Scholarly Needs, Encoding Challenges: Correction, Regularization, and Expansion

Carole Mah and Julia Flanders

Note on Text Encoding

This article discusses some of the scholarly issues the WWP faces, in the context of the text encoding that helps us address them. For anyone interested in reading about text encoding in more detail, we recommendA Gentle Introduction to SGML, which can be found on the Web at the following site:


To encode the texts in our textbase, the WWP uses Standard Generalized Markup Language (SGML), which is a system for describing the important structural and analytical aspects of the text in a form that the computer can understand. The basic building blocks of the text, such as headings, chapters, paragraphs, poetic stanzas and lines, dramatic acts and scenes, speeches, quotations, notes, and the like, are all identified as interrelated parts of the document. Their relationships to one another are made explicit in the Document Type Definition (DTD), which specifies how these various elements of the text fit together: for instance, that drama is usually divided into acts and scenes, which typically contain speeches of prose or poetry, or that prose works typically contain systems of headings, sections, and paragraphs. Using this information, one can then create software which "understands" the structure of the document and can use that understanding to help the user navigate within the document, analyze it and compare it to others, and find words and concepts within particular contexts.

This kind of structural information is essential, and one of the better-known and more universally used aspects of SGML, but it is by no means the only area where the WWP relies on SGML to record and express important features of the text. Like many other projects which are dealing with rare archival sources, the WWP has specialized encoding needs determined by the nature of the material and the needs of its users. Our texts cover a 500-year span of history, and a wide range of printing practices; as original documentary sources they are immensely valuable in their details, but at the same time they constitute a large and disparate body of material which scholars may need to search and analyze as a whole. To address these multiple demands requires specialized encoding of particular textual features. To enable useful word searches, for instance, typographical errors must be encoded to provide a corrected form, but at the same time the original error may very well be important for other purposes and must also be retained. Similarly, the encoding should expand abbreviations to facilitate searching and to provide a less encumbered reading text, but should also store the original abbreviation for those scholars who want to check the expansion or study the abbreviation. In the encoded version of the text, both readings are preserved and remain accessible; no data is lost, but it can be viewed selectively. As we will see in what follows, though, the preservation of multiple readings can pose some encoding challenges which require careful consideration to solve.

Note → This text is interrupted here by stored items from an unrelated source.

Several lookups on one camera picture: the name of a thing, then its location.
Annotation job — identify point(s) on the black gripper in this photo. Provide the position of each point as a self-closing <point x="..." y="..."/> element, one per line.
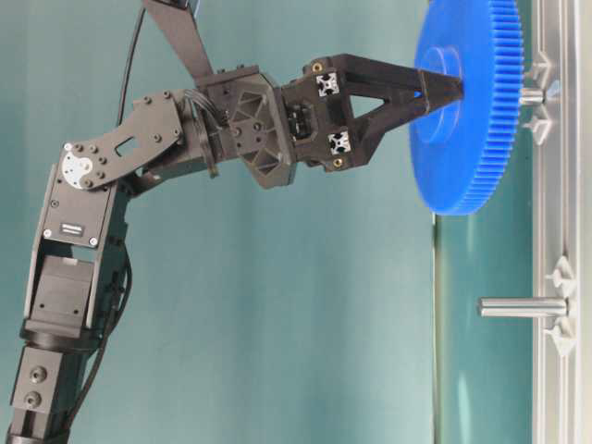
<point x="243" y="114"/>

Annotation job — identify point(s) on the large blue gear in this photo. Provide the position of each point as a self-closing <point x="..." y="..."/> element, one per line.
<point x="460" y="151"/>

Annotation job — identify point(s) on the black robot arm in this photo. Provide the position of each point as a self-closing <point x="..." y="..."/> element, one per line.
<point x="80" y="274"/>

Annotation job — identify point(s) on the upper steel shaft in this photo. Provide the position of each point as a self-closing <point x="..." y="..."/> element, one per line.
<point x="532" y="97"/>

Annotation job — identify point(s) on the steel shaft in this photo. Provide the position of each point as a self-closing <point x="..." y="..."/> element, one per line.
<point x="532" y="97"/>
<point x="522" y="307"/>

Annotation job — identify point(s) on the lower steel shaft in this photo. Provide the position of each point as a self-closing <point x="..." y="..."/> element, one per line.
<point x="522" y="307"/>

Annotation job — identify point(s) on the white bracket below upper shaft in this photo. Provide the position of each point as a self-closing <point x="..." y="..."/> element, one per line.
<point x="540" y="125"/>

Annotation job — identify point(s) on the white bracket below shaft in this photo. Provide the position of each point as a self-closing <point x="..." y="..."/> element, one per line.
<point x="540" y="125"/>
<point x="562" y="335"/>

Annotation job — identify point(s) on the white bracket above upper shaft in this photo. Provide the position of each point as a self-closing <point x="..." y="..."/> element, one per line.
<point x="540" y="69"/>

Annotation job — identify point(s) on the white bracket above shaft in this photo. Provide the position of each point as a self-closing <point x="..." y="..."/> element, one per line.
<point x="563" y="278"/>
<point x="540" y="69"/>

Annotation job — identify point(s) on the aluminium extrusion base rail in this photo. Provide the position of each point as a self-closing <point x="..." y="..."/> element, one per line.
<point x="561" y="48"/>

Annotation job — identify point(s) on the white bracket above lower shaft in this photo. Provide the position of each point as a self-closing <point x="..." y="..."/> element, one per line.
<point x="563" y="278"/>

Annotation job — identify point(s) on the white bracket below lower shaft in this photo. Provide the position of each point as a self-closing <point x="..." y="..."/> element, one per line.
<point x="562" y="335"/>

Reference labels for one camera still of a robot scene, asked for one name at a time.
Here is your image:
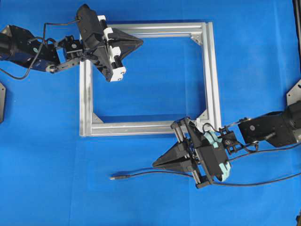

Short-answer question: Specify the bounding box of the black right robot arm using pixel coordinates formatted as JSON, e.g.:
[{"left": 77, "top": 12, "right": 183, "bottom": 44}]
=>
[{"left": 152, "top": 101, "right": 301, "bottom": 188}]

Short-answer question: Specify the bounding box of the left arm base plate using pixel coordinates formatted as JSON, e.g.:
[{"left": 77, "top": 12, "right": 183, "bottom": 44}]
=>
[{"left": 0, "top": 83, "right": 6, "bottom": 123}]

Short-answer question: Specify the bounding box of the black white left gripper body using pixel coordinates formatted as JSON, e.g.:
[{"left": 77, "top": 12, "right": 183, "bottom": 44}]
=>
[{"left": 76, "top": 4, "right": 126, "bottom": 82}]

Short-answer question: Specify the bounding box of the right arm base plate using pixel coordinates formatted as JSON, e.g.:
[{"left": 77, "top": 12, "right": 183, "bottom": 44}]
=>
[{"left": 286, "top": 80, "right": 301, "bottom": 106}]

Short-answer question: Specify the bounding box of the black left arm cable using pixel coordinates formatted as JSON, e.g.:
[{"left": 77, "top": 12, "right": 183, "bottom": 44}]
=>
[{"left": 0, "top": 19, "right": 82, "bottom": 81}]

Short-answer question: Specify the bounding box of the aluminium extrusion frame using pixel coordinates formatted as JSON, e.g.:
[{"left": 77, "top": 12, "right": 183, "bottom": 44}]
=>
[{"left": 79, "top": 22, "right": 222, "bottom": 137}]

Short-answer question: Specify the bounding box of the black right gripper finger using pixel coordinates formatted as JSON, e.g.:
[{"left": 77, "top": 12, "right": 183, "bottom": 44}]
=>
[
  {"left": 154, "top": 158, "right": 193, "bottom": 172},
  {"left": 152, "top": 142, "right": 188, "bottom": 168}
]

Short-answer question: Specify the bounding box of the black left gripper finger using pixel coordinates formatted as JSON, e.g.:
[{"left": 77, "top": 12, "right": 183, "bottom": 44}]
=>
[
  {"left": 110, "top": 41, "right": 143, "bottom": 60},
  {"left": 107, "top": 27, "right": 143, "bottom": 45}
]

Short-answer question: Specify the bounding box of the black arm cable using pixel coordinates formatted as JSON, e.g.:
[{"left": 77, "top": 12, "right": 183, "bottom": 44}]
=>
[
  {"left": 0, "top": 19, "right": 82, "bottom": 81},
  {"left": 225, "top": 141, "right": 301, "bottom": 163}
]

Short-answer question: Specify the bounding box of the black vertical post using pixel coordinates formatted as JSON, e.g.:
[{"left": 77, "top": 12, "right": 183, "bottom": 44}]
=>
[{"left": 292, "top": 0, "right": 301, "bottom": 55}]

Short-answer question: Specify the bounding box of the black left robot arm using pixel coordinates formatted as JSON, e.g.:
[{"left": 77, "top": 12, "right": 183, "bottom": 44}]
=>
[{"left": 0, "top": 4, "right": 143, "bottom": 82}]

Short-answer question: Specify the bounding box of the black wire with plug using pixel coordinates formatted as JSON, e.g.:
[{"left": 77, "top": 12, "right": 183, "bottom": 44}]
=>
[{"left": 110, "top": 167, "right": 301, "bottom": 187}]

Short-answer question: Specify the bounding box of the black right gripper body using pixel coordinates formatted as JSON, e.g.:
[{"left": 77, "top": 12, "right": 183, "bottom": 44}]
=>
[{"left": 171, "top": 117, "right": 231, "bottom": 188}]

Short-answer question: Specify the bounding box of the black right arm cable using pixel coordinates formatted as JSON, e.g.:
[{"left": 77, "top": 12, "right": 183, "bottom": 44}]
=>
[{"left": 225, "top": 141, "right": 301, "bottom": 163}]

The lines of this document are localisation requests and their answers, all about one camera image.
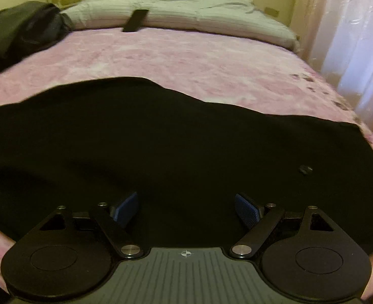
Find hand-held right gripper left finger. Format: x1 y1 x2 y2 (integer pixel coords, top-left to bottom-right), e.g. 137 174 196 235
40 192 144 259

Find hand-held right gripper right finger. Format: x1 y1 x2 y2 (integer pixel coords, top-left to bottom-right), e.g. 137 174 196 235
230 193 333 259

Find black garment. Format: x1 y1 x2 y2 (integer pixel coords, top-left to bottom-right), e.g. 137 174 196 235
0 77 373 254

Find pile of dark clothes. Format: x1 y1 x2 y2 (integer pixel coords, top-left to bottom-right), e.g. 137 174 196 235
0 1 73 80

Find pink floral blanket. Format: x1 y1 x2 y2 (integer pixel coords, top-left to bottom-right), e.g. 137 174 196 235
0 27 373 298

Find white patterned curtain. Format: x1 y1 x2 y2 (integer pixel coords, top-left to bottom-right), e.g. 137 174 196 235
300 0 373 140

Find grey ribbed duvet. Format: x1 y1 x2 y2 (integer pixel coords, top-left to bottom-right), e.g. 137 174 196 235
61 0 301 51

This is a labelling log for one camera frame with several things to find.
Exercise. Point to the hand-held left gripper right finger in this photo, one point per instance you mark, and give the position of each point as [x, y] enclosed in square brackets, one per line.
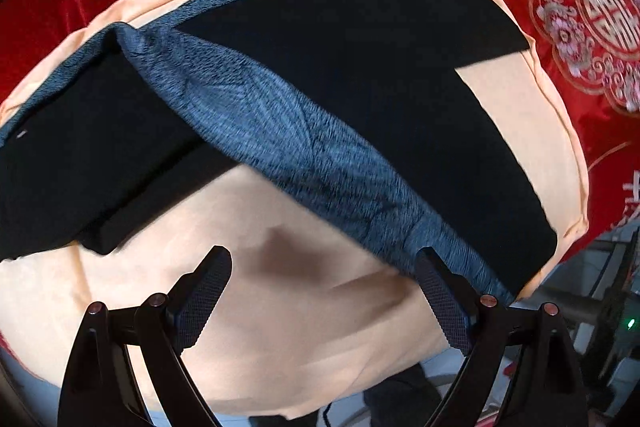
[450, 307]

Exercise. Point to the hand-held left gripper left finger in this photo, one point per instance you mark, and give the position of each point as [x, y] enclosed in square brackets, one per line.
[205, 302]

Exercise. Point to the black pants with blue-grey waistband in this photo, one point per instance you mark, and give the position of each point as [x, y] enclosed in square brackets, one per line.
[350, 82]

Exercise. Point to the dark cloth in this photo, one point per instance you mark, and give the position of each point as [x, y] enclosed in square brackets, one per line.
[400, 392]

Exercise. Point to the peach blanket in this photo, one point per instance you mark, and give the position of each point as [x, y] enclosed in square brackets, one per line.
[300, 307]

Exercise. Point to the red embroidered satin cover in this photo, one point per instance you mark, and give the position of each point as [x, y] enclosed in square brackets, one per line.
[565, 132]

Example: Expansion of abbreviations, correction of apparent errors, and regularization

The Text Encoding Initiative (TEI), which was established to provide a common encoding system for humanities projects, has defined a number of elements specifically for the purposes just described. These include <sic>, which is used to mark errors in the original text, <abbr> , which is used for abbreviations, and <orig>, which is used for spelling and typography which is correct by the standards of its time but does not conform to modern usage. For many encoding projects, the application of such tags is extremely simple; for instance:

<sic corr="humanities">humanoties</sic>
<orig reg="Jesus">Iesvs</orig>
<abbr expan="whom">wh&omacr;</abbr> (where "&omacr;" indicates an o with a macron, a character which can- not be typed directly into the file, but must be represented indirectly using an entity reference).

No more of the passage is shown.